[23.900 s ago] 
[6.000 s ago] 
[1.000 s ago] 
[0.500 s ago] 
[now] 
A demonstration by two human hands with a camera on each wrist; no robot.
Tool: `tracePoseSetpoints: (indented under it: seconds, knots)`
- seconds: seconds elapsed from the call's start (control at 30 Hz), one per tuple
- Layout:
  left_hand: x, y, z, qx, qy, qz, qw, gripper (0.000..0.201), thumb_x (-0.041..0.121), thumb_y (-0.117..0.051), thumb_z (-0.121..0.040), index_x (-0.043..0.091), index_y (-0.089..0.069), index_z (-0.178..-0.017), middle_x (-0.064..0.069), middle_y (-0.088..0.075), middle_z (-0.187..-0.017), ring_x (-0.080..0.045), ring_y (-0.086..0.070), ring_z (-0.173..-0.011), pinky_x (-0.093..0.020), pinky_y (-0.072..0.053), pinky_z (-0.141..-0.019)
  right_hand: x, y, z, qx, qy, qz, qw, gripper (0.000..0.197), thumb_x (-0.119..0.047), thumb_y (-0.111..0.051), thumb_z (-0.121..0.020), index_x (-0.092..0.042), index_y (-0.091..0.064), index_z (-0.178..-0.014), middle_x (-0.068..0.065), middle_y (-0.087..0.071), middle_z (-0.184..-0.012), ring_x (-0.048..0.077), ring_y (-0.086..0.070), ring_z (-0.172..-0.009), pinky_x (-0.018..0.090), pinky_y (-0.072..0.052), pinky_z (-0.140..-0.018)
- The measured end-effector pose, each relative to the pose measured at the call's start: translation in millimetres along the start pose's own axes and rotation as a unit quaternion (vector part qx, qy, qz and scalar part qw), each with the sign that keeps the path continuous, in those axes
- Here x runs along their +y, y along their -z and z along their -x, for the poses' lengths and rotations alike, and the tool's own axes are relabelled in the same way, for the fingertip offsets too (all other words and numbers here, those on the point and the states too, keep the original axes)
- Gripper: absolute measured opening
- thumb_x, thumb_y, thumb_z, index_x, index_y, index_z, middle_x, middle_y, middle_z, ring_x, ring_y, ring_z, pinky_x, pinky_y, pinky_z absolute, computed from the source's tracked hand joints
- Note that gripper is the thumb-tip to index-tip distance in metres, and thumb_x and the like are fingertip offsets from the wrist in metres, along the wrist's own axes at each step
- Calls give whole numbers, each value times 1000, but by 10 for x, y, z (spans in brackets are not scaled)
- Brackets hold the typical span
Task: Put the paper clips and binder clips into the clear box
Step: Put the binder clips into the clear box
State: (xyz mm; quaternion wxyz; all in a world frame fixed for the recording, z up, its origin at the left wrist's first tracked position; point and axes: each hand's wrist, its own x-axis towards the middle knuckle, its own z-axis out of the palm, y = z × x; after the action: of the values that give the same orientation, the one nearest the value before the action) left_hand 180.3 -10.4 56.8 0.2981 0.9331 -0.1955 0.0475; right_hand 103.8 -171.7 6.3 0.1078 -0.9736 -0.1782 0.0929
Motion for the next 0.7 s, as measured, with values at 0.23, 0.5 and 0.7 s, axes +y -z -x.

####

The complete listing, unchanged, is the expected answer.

[23.900 s ago] 
[6.000 s ago] 
[1.000 s ago] 
[0.500 s ago] 
[now] 
A demonstration by two human hands with a camera on each wrist; no robot.
Tool: `tracePoseSetpoints: (indented under it: seconds, knots)`
- seconds: seconds elapsed from the call's start (control at 30 Hz), one per tuple
- Layout:
  left_hand: x, y, z, qx, qy, qz, qw, gripper (0.000..0.201), thumb_x (-0.041..0.121), thumb_y (-0.117..0.051), thumb_z (-0.121..0.040), index_x (-0.043..0.091), index_y (-0.089..0.069), index_z (-0.178..-0.017), middle_x (-0.064..0.069), middle_y (-0.088..0.075), middle_z (-0.187..-0.017), ring_x (-0.080..0.045), ring_y (-0.086..0.070), ring_z (-0.173..-0.011), pinky_x (-0.093..0.020), pinky_y (-0.072..0.053), pinky_z (-0.141..-0.019)
  right_hand: x, y, z, qx, qy, qz, qw, gripper (0.000..0.197), thumb_x (-0.119..0.047), thumb_y (-0.111..0.051), thumb_z (-0.121..0.020), index_x (-0.092..0.042), index_y (-0.091..0.064), index_z (-0.178..-0.014), middle_x (-0.068..0.065), middle_y (-0.087..0.071), middle_z (-0.184..-0.012), ring_x (-0.048..0.077), ring_y (-0.086..0.070), ring_z (-0.172..-0.009), pinky_x (-0.018..0.090), pinky_y (-0.072..0.052), pinky_z (-0.140..-0.018)
- The measured end-effector pose, each relative to the pose measured at the call's start: translation in millimetres along the start pose's own axes and rotation as a unit quaternion (vector part qx, qy, qz and scalar part qw), each with the sign that keeps the path continuous, in those axes
- Here x runs along their +y, y along their -z and z along their -x, for the poses' lengths and rotations alike, and the tool's own axes are relabelled in the same way, for the fingertip offsets too (all other words and numbers here, those on the point and the states too, keep the original axes)
- Gripper: absolute measured opening
- thumb_x, thumb_y, thumb_z, index_x, index_y, index_z, middle_x, middle_y, middle_z, ring_x, ring_y, ring_z, pinky_x, pinky_y, pinky_z absolute, computed from the source's tracked hand joints
- Note that gripper is the thumb-tip to index-tip distance in metres, and thumb_x and the like are fingertip offsets from the wrist in metres, along the wrist's own axes at each step
- Calls give whole numbers, each value times 1000, but by 10 for x, y, z (spans in brackets are not scaled)
- Brackets hold the typical span
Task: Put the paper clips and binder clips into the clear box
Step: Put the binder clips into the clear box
State: (xyz mm; quaternion wxyz; all in a world frame fixed for the recording, z up, its origin at the left wrist's first tracked position; point and axes: each hand's wrist, its own x-axis towards the middle knuckle, its own z-axis out of the palm, y = z × x; after the action: of the values that give the same orientation, the one nearest the value before the action) left_hand 180.3 -10.4 56.8 0.2981 0.9331 -0.1955 0.0475; right_hand 103.8 -171.7 6.3 0.1078 -0.9736 -0.1782 0.0929
Motion for the next 0.7 s, as measured, with values at 0.23, 0.5 and 0.7 s, axes +y -z -x.

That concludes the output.